I felt the familiar ghost of anxiety trying to wrap its cold fingers around my ribs, the ingrained instinct to defer to authority, to shrink back into the fragile sister role. I breathed through it, visualizing the four feet of empty space I had reclaimed.
"I didn't coerce Arthur into killing Tommy Finch twenty-eight years ago," I said, my voice steady, stripped of any emotional tremor. "And I didn't coerce Harrison into designing a chemical protocol to erase my memory."
I reached into my pocket and pulled out the flash drive I had synced before leaving the house. I placed it in the center of the table with a sharp, plastic click.
"What's this?" Miller asked, leaning forward.
"The architecture of their lie," I replied. "You have the livestream, but they’ll try to discredit my current mental state. They can't discredit the past."
I pushed the drive toward the detectives. "On that drive, you'll find high-resolution photographs of Harrison's handwritten medical logs from 1998, detailing the exact dosages of the dissociatives he administered to me. You’ll find the diary page where my mother admits she knew Arthur killed Tommy. And you’ll find the medical records of Sarah Vance, Harrison's ex-wife, proving he used the exact same chemical restraint protocols on her before forcing her to sign an NDA drafted by Arthur's firm."

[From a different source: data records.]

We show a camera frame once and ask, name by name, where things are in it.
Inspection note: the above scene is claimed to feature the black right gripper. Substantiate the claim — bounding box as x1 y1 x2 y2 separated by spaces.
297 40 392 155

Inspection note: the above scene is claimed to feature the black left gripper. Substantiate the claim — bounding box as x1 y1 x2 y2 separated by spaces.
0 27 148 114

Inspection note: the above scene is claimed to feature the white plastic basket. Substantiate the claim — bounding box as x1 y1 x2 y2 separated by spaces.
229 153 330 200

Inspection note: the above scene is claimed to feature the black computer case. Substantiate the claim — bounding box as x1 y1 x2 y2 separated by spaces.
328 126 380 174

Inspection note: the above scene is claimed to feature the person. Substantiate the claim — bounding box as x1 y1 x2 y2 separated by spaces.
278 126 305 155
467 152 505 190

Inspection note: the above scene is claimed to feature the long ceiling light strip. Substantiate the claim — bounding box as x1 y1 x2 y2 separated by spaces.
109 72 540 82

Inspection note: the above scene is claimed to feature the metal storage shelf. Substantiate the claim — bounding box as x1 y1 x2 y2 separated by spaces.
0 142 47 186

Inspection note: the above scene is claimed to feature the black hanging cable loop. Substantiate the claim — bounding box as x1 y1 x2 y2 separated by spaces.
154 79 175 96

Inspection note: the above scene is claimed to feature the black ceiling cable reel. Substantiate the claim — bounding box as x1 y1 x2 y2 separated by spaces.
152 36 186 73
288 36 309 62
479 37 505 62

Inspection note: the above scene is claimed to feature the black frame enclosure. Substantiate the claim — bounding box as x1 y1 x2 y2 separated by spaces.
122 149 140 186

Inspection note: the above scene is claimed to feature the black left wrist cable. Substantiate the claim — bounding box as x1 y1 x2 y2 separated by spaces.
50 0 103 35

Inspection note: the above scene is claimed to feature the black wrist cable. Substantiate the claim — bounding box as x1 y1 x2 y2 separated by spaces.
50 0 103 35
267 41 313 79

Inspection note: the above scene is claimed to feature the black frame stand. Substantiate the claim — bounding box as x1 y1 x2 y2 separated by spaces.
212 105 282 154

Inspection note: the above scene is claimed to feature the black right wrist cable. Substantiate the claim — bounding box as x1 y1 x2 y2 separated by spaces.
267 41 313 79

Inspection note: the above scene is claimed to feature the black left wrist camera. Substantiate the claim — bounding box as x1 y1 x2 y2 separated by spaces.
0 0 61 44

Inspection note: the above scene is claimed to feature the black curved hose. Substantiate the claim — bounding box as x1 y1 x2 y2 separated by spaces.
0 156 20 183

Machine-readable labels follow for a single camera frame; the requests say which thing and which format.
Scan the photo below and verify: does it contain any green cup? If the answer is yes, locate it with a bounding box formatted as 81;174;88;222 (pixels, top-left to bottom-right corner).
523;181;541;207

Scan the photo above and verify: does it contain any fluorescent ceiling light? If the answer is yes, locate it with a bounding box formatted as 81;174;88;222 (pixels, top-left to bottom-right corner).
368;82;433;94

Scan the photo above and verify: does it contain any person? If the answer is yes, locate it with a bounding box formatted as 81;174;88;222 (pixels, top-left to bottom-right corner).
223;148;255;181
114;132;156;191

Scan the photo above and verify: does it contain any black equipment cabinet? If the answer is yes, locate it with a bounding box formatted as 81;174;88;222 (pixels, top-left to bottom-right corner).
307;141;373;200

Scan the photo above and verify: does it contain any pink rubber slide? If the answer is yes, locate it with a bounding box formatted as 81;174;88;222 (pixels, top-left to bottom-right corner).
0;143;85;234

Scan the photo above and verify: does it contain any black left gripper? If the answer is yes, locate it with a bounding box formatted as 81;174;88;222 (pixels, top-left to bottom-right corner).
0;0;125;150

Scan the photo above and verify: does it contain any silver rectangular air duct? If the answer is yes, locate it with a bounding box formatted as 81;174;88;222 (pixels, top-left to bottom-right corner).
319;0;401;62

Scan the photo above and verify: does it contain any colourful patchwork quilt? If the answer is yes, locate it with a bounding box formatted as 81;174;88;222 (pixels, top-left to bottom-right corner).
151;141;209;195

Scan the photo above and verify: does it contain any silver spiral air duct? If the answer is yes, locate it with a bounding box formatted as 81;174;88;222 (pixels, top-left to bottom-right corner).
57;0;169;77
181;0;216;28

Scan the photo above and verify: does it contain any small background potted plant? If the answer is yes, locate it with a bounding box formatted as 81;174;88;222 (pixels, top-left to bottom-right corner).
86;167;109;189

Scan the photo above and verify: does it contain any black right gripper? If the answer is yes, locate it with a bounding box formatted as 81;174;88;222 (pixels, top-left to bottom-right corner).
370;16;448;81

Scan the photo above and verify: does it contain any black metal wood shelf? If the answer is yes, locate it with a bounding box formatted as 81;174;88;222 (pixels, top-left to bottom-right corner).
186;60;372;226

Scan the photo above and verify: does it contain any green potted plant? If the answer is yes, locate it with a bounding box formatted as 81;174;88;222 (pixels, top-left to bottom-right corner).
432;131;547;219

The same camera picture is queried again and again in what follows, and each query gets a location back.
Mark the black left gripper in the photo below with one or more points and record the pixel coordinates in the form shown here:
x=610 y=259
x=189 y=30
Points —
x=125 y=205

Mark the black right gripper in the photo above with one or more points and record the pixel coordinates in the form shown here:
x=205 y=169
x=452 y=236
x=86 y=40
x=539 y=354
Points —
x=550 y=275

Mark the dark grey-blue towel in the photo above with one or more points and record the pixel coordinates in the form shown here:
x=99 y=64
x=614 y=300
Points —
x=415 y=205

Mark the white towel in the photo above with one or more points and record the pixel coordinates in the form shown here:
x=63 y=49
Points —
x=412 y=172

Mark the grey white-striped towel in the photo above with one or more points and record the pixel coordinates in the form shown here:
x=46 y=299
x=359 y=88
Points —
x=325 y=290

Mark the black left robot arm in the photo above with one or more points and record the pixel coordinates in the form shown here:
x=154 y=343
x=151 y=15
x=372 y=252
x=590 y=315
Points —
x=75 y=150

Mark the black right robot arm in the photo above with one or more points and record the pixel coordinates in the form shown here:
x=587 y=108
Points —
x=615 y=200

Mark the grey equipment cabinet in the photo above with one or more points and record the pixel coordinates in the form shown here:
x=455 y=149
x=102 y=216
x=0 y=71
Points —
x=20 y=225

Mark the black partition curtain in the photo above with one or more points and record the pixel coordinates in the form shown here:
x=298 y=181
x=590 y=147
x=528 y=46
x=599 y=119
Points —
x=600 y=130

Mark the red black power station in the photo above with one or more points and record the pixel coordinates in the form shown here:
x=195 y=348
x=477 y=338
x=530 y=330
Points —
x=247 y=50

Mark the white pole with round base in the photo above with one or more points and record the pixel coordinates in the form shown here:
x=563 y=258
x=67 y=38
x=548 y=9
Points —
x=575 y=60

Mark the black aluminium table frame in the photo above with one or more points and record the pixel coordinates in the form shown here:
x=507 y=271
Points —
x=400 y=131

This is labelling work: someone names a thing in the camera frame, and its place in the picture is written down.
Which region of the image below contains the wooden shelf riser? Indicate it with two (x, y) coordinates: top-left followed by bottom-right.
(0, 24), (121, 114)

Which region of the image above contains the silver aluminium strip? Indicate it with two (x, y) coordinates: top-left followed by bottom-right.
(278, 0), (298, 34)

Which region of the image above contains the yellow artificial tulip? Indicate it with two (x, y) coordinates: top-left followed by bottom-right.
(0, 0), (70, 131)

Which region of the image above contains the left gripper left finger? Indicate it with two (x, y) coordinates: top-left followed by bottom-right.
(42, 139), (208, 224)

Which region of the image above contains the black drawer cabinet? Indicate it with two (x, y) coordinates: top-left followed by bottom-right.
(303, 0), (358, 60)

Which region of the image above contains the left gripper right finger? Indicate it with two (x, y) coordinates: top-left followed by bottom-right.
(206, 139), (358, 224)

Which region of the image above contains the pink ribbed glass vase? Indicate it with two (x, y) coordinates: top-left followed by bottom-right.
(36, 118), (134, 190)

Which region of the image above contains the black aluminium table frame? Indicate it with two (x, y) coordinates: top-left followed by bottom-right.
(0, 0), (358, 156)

The detectives stared at the small black drive. The narrative of the fragile, hallucinating sister evaporated in the sterile light of the interrogation room. Arthur’s lawyers could argue duress all night, but they couldn't argue with three decades of documented medical abuse and a mother’s dying confession.
"There's one more thing," I said, my voice dropping to a whisper that felt like a final blow to the foundation.
"Ms. Vance?" Miller prompted.
"I know Arthur still has his original 1998 sedan." I looked the captain directly in the eye. "Marcus Finch saw it near the woods the night Tommy disappeared. If your forensics team pulls up the trunk lining, I think you'll find the blood matches the statuette."
Her paper trail was ironclad. They had nowhere to hide.